Churchill's Champions has set a goal of raising $10,000 for the association, and people interested in helping out can reach Cindy Churchill at 829-4570. They can also log onto alsanne.org, click on the Portland Walk to Defeat ALS link and search for Churchill's Champions under the "donate" section.
A day at a time
Facing the terminal nature of the disease, Churchill said he wants to keep doing as much as he can do for as long as he can keep doing it.
"I want to work, and I don't know how long I'm going to be able to do it," he said, "or whether this medicine is working, or anything like that. So I want to stay as busy, and see as many people, as I can."
"The first year (after the diagnosis) was very terrible," Cindy said. "And then we just realized we had to live life a day at a time, and try to keep it as normal as possible for the kids. ... You don't know what you're supposed to do, other than just live. ... If you think about it too long, you start crying."
She added that "it's a scary disease to have, because you know what's going to happen to you is not going to be pretty, and you don't know how long it's going to take.
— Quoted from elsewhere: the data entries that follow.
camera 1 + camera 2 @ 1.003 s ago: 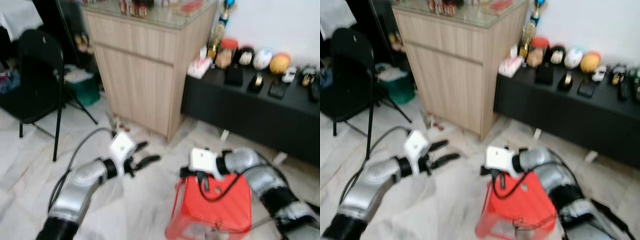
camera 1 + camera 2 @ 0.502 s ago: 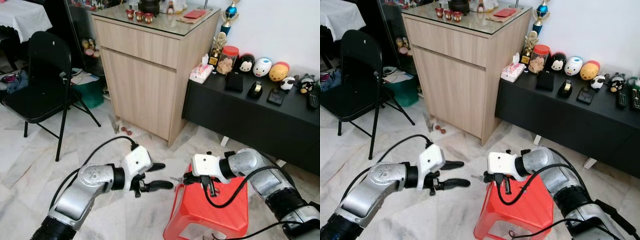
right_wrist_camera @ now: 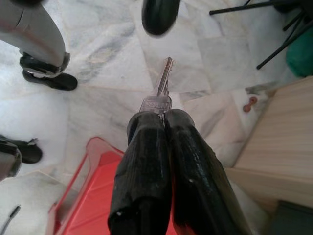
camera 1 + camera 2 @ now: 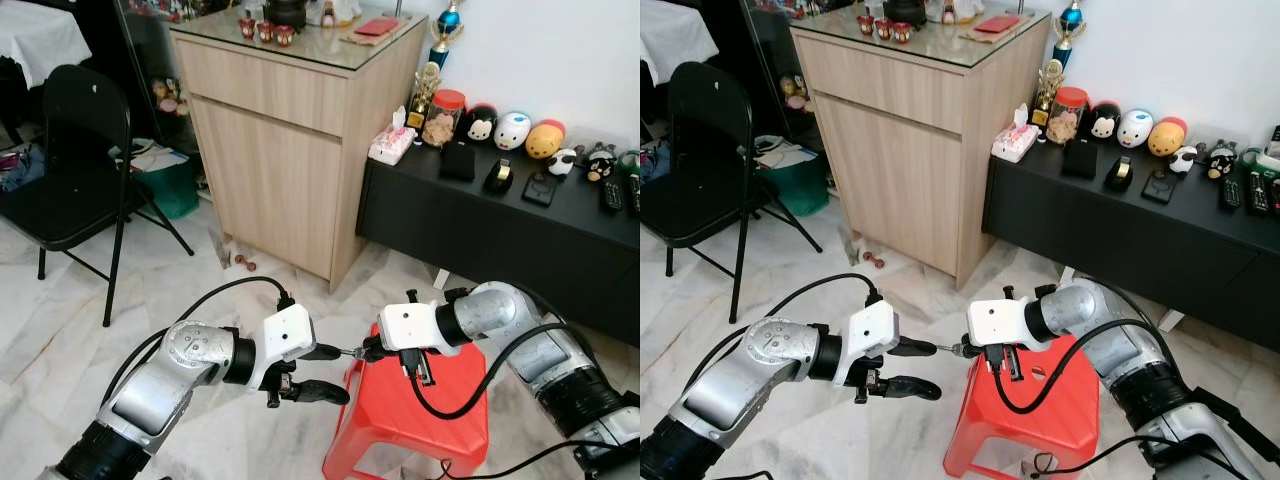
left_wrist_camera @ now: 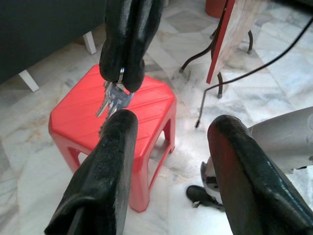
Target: Hang keys on a hook
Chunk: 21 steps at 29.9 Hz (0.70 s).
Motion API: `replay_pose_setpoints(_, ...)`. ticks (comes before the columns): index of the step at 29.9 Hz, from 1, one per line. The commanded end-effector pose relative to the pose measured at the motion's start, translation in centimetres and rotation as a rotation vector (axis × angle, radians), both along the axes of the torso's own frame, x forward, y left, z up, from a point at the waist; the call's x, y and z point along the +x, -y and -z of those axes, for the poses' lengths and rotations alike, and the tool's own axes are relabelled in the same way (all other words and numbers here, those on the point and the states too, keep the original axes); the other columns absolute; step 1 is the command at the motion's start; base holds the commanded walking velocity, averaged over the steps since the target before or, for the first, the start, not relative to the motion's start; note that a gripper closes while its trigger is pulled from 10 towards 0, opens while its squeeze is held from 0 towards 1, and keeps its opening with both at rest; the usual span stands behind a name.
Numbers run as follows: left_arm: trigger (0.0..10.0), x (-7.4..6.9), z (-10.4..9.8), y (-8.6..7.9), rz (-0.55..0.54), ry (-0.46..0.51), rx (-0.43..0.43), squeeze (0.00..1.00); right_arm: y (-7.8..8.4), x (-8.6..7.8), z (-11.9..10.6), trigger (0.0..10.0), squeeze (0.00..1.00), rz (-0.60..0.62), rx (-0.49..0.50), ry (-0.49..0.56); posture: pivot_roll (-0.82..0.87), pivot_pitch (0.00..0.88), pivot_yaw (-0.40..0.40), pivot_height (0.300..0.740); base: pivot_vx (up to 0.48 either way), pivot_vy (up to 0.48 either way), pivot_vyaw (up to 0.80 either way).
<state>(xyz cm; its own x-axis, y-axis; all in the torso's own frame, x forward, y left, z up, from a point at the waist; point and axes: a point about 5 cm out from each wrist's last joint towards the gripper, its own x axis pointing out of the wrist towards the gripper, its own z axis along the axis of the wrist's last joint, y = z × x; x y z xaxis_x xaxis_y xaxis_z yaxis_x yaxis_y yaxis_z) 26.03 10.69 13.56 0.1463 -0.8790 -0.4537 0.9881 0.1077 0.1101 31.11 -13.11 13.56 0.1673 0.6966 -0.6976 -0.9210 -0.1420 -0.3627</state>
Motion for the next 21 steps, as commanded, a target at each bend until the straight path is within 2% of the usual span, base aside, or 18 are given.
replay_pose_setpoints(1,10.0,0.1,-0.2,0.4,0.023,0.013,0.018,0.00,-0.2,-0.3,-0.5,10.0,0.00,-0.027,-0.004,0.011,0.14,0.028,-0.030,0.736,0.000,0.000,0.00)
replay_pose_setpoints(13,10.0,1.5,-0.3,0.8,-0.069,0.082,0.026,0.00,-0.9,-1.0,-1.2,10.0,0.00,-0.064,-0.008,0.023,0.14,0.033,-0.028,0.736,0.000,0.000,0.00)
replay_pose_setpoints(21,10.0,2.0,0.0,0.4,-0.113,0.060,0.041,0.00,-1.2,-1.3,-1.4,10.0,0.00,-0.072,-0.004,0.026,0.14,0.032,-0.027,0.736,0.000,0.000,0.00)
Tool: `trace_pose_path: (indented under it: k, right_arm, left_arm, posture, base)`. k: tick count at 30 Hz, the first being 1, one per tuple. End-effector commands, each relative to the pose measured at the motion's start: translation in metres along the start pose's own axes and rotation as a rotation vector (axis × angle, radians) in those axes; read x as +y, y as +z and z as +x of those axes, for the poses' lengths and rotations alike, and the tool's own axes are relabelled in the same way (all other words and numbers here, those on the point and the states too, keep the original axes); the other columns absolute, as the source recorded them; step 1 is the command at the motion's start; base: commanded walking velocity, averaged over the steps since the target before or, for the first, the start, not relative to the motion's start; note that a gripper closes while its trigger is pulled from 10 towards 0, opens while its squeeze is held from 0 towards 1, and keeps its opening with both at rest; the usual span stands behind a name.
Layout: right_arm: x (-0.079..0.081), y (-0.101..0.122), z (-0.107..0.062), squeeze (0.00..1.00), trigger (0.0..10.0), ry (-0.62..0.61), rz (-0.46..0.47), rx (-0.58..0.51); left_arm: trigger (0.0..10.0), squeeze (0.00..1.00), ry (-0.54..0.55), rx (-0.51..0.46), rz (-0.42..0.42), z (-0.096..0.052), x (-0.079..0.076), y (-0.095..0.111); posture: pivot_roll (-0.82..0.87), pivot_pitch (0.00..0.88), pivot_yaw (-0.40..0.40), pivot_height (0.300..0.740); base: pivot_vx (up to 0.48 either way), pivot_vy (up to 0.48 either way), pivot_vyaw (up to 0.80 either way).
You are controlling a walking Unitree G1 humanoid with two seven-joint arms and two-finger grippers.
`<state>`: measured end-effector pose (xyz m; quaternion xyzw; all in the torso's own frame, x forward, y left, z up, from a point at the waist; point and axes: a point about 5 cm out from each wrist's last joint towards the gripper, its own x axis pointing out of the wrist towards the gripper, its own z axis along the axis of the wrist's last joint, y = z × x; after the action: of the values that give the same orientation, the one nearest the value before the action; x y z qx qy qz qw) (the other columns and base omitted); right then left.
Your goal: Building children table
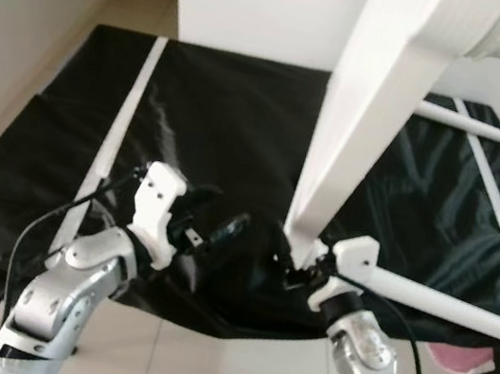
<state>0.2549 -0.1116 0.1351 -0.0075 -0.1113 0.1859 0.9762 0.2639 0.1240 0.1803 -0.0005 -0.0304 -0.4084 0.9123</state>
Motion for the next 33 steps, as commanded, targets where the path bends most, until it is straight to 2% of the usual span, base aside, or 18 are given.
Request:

I feel really bad, obviously, for many personal reasons. I guess I also just feel very badly because Bruce has so much to give."
There is some hope that the time ahead can stretch longer than the statistics show, and Bruce Churchill is counting on it. While people generally survive the disease for only a handful a years, he explained, 10 percent of victims live to 10 years. It makes every moment count.
Turning to his wife and smiling, Churchill said, "that's where I'm going to be."